From first line to last, print the records exactly, but leave out the pictures.

· · · · · · ·

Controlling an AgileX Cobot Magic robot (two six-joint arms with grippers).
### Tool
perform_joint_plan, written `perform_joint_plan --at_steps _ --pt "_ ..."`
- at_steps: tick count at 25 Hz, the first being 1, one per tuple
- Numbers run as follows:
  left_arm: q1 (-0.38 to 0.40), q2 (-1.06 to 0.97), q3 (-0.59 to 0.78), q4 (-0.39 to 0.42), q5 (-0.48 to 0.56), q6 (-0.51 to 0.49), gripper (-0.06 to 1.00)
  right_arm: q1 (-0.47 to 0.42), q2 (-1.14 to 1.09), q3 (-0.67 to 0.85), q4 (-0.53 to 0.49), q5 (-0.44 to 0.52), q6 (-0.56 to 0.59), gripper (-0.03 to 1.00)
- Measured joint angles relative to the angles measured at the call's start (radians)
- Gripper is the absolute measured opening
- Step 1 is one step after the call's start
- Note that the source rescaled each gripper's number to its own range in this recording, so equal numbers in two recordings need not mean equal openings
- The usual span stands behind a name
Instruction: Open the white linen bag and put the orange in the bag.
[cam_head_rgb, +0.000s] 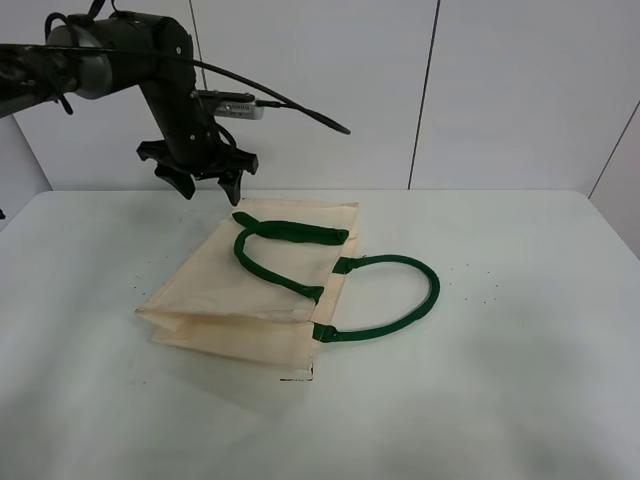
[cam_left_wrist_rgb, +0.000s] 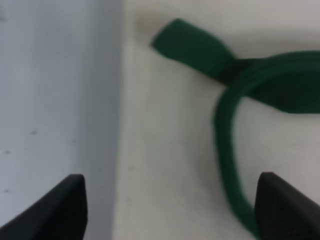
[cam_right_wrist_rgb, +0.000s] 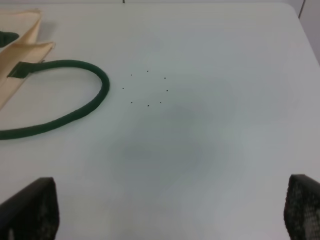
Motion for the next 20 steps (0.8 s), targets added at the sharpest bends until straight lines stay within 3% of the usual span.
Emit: perform_joint_plan --at_steps 11,20 --pt "0.195 0.000 0.000 0.014 0.057 0.015 0.82 0.000 0.000 0.000 0.000 0.000 0.000 1.00" --pt "0.273 -0.105 0.097 -0.027 0.094 0.018 0.82 0.000 0.000 0.000 0.000 0.000 0.000 1.00"
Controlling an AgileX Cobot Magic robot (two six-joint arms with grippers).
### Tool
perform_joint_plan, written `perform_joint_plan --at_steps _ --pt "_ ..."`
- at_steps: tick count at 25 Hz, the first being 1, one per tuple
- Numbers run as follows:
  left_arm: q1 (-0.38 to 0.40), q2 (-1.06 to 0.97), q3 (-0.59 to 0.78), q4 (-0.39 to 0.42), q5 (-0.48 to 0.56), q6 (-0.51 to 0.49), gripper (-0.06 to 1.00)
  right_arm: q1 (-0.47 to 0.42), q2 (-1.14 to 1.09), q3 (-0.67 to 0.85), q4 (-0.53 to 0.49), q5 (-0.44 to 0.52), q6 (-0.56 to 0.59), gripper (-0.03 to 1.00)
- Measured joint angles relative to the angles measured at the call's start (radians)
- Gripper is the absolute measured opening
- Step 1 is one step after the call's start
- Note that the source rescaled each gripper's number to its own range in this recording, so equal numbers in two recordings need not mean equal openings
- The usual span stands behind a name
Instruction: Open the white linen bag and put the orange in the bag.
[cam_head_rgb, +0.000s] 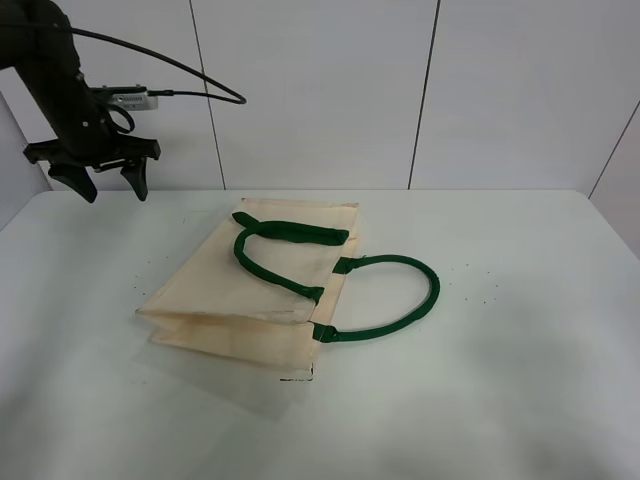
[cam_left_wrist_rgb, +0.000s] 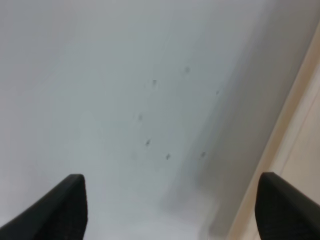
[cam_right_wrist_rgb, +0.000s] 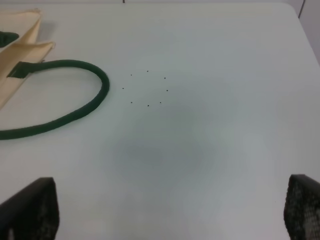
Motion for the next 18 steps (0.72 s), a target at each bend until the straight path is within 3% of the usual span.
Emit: perform_joint_plan --at_steps 10,18 --pt "-0.001 -0.376 0.434 0.000 0.000 0.003 0.82 0.000 0.000 0.000 0.000 0.000 0.000 1.00" --pt "-0.005 -0.844 0.907 -0.001 -0.066 -0.019 0.82 0.000 0.000 0.000 0.000 0.000 0.000 1.00"
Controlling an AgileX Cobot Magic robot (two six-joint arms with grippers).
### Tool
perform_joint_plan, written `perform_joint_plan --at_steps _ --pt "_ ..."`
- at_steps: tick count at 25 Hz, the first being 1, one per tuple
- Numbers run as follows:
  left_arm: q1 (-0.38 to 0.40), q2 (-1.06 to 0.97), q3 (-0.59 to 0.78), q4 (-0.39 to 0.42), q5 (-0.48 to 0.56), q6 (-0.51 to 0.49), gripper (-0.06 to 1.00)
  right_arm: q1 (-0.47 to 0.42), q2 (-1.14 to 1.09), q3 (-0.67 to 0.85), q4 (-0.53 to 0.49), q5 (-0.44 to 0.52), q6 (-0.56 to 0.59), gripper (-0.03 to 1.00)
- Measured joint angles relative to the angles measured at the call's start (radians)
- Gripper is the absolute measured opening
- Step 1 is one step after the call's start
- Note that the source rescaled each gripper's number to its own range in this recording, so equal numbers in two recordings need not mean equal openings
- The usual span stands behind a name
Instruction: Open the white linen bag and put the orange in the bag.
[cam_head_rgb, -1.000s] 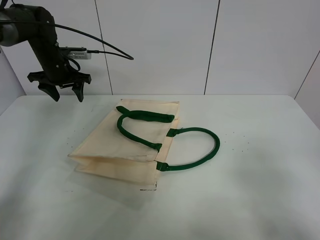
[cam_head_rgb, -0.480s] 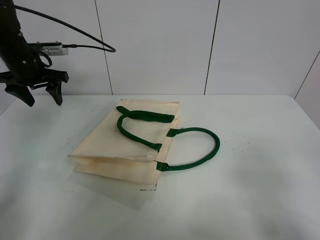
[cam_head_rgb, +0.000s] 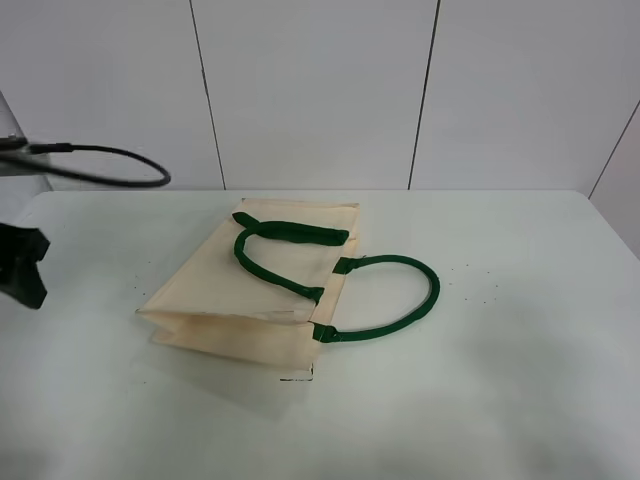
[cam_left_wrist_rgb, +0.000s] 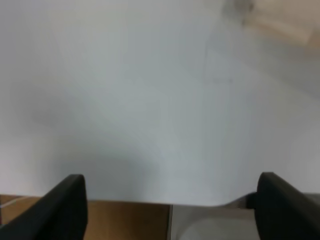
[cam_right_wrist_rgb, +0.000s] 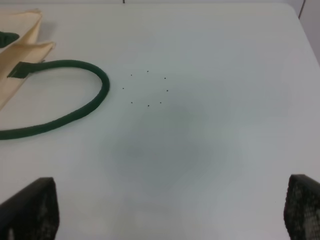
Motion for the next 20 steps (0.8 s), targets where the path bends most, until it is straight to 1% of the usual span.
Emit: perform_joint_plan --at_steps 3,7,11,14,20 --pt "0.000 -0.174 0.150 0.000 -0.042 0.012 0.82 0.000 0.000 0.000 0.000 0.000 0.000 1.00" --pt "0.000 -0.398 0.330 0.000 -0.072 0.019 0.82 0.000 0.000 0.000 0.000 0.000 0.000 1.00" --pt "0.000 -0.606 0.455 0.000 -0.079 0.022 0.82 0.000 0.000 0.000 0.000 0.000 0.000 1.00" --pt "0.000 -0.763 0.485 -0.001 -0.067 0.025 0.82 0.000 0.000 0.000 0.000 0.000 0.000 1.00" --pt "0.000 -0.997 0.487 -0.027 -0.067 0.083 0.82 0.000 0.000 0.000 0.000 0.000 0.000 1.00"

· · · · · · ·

• _Output below_
Controlling an AgileX Cobot Magic robot (two six-joint arms with grippers).
### Tool
perform_joint_plan, written `perform_joint_plan --at_steps _ --pt "_ ..."`
- at_steps: tick count at 25 Hz, the first being 1, one per tuple
- Numbers run as follows:
  left_arm: q1 (-0.38 to 0.40), q2 (-1.06 to 0.97), q3 (-0.59 to 0.78), q4 (-0.39 to 0.42), q5 (-0.48 to 0.56), q6 (-0.51 to 0.49), gripper (-0.06 to 1.00)
  right_arm: q1 (-0.47 to 0.42), q2 (-1.14 to 1.09), q3 (-0.67 to 0.85), q4 (-0.53 to 0.49), q5 (-0.44 to 0.52), q6 (-0.56 to 0.59), gripper (-0.03 to 1.00)
- Measured joint angles relative to the angles measured at the call's start (radians)
- Gripper is the absolute measured opening
- Step 1 is one step after the call's start
- Note that the source rescaled each gripper's number to its own range in this recording, so equal numbers in two recordings need not mean equal openings
- The usual span stands behind a name
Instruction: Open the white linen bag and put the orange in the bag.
[cam_head_rgb, +0.000s] 
[cam_left_wrist_rgb, +0.000s] 
[cam_right_wrist_rgb, +0.000s] 
Motion for the next 20 steps (0.8 s), targets added at the sharpest bends until straight lines stay within 3% of the usual span.
Emit: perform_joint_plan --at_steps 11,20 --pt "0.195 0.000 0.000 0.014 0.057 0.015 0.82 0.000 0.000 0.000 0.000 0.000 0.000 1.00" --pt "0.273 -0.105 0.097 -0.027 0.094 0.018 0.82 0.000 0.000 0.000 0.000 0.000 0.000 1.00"
Controlling an AgileX Cobot Magic robot (two six-joint arms with grippers).
### Tool
perform_joint_plan, written `perform_joint_plan --at_steps _ --pt "_ ..."`
- at_steps: tick count at 25 Hz, the first being 1, one per tuple
- Numbers run as follows:
  left_arm: q1 (-0.38 to 0.40), q2 (-1.06 to 0.97), q3 (-0.59 to 0.78), q4 (-0.39 to 0.42), q5 (-0.48 to 0.56), q6 (-0.51 to 0.49), gripper (-0.06 to 1.00)
  right_arm: q1 (-0.47 to 0.42), q2 (-1.14 to 1.09), q3 (-0.67 to 0.85), q4 (-0.53 to 0.49), q5 (-0.44 to 0.52), q6 (-0.56 to 0.59), gripper (-0.03 to 1.00)
- Measured joint angles relative to the angles measured at the call's start (radians)
- Gripper is the absolute measured opening
- Step 1 is one step after the call's start
- Note that the source rescaled each gripper's number to its own range in this recording, so equal numbers in two recordings need not mean equal openings
- The usual span stands behind a name
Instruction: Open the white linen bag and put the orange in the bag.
[cam_head_rgb, +0.000s] 
[cam_left_wrist_rgb, +0.000s] 
[cam_right_wrist_rgb, +0.000s] 
Motion for the next 18 steps (0.72 s), a target at each bend until the straight path is within 3% of the usual span.
Emit: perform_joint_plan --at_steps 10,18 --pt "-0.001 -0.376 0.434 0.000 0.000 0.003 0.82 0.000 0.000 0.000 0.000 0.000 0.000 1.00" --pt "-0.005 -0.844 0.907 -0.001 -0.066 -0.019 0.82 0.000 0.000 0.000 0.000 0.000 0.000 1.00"
Controlling an AgileX Cobot Magic robot (two six-joint arms with grippers).
### Tool
perform_joint_plan, written `perform_joint_plan --at_steps _ --pt "_ ..."`
- at_steps: tick count at 25 Hz, the first being 1, one per tuple
- Numbers run as follows:
  left_arm: q1 (-0.38 to 0.40), q2 (-1.06 to 0.97), q3 (-0.59 to 0.78), q4 (-0.39 to 0.42), q5 (-0.48 to 0.56), q6 (-0.51 to 0.49), gripper (-0.06 to 1.00)
  right_arm: q1 (-0.47 to 0.42), q2 (-1.14 to 1.09), q3 (-0.67 to 0.85), q4 (-0.53 to 0.49), q5 (-0.44 to 0.52), q6 (-0.56 to 0.59), gripper (-0.03 to 1.00)
- Measured joint angles relative to the angles measured at the call's start (radians)
- Gripper is the absolute measured opening
- Step 1 is one step after the call's start
- Note that the source rescaled each gripper's number to its own range in this recording, so equal numbers in two recordings need not mean equal openings
- The usual span stands behind a name
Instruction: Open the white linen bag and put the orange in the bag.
[cam_head_rgb, -1.000s] 
[cam_head_rgb, -0.480s] 
[cam_head_rgb, +0.000s] 
[cam_left_wrist_rgb, +0.000s] 
[cam_right_wrist_rgb, +0.000s] 
Motion for the next 20 steps (0.8 s), targets where the path bends most, until it is straight to 1% of the usual span.
Emit: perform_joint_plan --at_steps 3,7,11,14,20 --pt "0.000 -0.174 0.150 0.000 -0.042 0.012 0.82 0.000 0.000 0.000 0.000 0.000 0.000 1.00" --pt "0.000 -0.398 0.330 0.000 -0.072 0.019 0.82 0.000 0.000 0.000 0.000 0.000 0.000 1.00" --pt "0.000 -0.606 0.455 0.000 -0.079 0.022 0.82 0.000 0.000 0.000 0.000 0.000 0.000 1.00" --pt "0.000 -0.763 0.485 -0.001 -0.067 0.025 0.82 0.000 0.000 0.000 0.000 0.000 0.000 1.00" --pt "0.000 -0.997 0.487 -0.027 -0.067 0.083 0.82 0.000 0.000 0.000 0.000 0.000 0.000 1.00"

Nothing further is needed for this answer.